Query Performance on Hive 0.13

Since performance was one of users biggest concerns with Hive 0.10, the version Yahoo was running, we conducted Hive’s performance benchmarks, not to say that the significant facelift in features with later versions of Hive wasn’t important.

In one of the recent performance benchmarks Yahoo’s Hive team conducted on the Jan version of Hive 0.13, we found the query execution times dramatically better than Hive 0.10 on a 300 node cluster.  To give you an idea of the magnitude of performance difference we observed, Fig 2 shows TCP-H benchmark results with 100 GB dataset on Hive 0.10 with RCFile (Row Columnar) format on Hadoop 0.23 (MapReduce on YARN) vs. Hive 0.13 with ORC File (Optimized Row Columnar), Apache Tez on YARN, Vectorization, and Hadoop 2.3).  Security was turned off in both cases.  With Hive 0.13, 18 out of 21 queries finished under 60 seconds with the longest still under 80 seconds.  Also, Hive 0.13 execution times were comparable or better than Shark on a 100 node cluster.

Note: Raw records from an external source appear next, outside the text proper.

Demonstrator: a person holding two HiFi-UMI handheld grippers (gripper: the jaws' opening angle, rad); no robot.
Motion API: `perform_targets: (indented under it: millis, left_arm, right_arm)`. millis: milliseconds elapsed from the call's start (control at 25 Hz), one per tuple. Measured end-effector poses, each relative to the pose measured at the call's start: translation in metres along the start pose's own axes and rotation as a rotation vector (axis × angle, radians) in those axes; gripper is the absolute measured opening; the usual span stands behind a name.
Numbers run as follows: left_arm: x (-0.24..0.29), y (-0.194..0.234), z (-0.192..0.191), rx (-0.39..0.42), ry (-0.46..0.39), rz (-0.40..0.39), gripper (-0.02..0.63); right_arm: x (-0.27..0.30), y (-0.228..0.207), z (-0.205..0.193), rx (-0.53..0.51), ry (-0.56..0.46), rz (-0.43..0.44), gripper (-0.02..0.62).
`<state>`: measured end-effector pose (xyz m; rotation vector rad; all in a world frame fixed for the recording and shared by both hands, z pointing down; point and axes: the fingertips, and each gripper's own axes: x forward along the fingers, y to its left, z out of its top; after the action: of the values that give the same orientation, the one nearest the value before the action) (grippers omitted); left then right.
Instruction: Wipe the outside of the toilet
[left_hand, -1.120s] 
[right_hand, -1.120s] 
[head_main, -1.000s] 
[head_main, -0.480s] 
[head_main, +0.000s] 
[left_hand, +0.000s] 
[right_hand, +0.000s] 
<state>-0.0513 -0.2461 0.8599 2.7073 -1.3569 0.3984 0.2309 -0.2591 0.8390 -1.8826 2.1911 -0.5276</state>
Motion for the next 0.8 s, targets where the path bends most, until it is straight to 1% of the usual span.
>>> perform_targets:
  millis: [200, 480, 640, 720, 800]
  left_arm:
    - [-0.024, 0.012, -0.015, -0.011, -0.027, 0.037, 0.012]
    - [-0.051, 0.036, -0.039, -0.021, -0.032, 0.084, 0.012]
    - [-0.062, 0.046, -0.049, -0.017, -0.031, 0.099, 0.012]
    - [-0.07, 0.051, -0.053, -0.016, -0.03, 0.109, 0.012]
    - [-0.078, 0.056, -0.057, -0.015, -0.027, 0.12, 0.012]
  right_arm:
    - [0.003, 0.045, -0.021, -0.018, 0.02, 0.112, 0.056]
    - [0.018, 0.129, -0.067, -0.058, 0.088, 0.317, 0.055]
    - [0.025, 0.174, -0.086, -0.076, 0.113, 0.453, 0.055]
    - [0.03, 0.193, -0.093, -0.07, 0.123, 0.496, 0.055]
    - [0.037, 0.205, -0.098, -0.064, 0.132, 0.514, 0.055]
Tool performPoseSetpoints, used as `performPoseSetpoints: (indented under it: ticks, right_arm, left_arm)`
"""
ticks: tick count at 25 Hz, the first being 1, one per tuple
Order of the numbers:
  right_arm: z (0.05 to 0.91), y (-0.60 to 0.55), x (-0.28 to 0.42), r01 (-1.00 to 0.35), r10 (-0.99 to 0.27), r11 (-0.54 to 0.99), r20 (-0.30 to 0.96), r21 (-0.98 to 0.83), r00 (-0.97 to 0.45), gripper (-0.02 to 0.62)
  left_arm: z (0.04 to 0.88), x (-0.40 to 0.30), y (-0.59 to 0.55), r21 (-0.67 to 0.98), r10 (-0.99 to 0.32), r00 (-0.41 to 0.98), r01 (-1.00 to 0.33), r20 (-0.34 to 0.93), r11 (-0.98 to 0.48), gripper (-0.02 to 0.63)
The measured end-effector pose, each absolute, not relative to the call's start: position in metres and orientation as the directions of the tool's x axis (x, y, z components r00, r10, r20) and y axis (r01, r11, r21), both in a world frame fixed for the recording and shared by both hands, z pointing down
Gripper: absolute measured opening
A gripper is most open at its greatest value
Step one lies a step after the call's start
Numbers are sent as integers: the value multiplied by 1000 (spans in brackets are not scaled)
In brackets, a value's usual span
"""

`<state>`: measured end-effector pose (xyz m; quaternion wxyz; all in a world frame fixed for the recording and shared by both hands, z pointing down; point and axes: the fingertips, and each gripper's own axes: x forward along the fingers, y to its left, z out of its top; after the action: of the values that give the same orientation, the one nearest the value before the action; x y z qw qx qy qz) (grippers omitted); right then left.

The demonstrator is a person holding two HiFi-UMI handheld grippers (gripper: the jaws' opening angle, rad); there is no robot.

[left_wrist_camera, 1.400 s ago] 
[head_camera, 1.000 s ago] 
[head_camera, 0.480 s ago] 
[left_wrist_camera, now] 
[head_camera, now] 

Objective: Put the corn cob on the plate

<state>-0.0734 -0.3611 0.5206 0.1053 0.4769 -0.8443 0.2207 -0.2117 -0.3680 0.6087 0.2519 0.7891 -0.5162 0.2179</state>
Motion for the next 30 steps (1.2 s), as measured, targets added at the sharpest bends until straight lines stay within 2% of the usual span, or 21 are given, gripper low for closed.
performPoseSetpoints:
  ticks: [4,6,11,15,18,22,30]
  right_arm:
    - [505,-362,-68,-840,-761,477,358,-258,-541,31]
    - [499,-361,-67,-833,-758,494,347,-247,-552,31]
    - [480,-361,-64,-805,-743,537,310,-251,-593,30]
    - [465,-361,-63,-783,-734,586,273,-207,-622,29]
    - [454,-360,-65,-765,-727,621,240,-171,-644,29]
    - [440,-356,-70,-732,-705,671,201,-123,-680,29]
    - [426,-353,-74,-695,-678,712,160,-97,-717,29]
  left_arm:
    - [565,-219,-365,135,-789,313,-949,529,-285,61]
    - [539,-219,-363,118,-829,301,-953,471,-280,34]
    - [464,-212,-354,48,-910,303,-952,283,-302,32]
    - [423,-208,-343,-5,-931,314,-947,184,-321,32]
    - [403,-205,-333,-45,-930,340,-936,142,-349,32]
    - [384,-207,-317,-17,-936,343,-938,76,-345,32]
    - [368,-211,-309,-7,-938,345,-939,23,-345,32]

imageFig 2. Hive 0.10 vs. Hive 0.13 on 100 GB of data

On the other hand, Hive 0.13 query execution times were not only significantly better at higher volumes of data (Fig 3 and 4) but also executed successfully without failing.  In our comparisons and observations with Shark, we saw most queries fail with the larger (10TB) dataset.  These same queries ran successfully and much faster on Hive 0.13, allowing for better scale.  This was extremely critical for us, as we needed a single query and BI solution on the Hadoop grid regardless of dataset size.  The Hive solution resonates with our users, as they do not have to worry about learning multiple technologies and discerning which solution to use when.  A common solution also results in cost and operational efficiencies from having to build, deploy, and maintain a single solution.

imageFig 3. Hive 0.10 vs. Hive 0.13 on 1 TB of data

imageFig 4. Hive 0.10 vs. Hive 0.13 on 10 TB of data

The performance of Hive 0.13 is certainly impressive over its predecessors, but one must realize how these performance improvements came by. Several systems rely on caching data in memory to lower latency.  While this works well for some use cases, the approach fails when either the data is too large to fit in the memory or on a shared multi-tenant environment where memory resources have to be shared among tenants or users.  Hive 0.13, on the other hand, achieves comparable performance through ORC, Tez, and Vectorization (vectorized query processing) that does not suffer from the issues noted above.  On the flip side, building solutions in this manner certainly requires heavy engineering investment (100s of man month in case of Hive 0.13 since the start of 2013) for robustness and flexibility.

Looking Ahead

We are excited about the work going on in the Hive community to take Hive 0.13 to the next level in subsequent releases in terms of both features and performance, in particular the Cost-based Query Optimizations and the ability to perform inserts, updates, and deletes with full ACID support.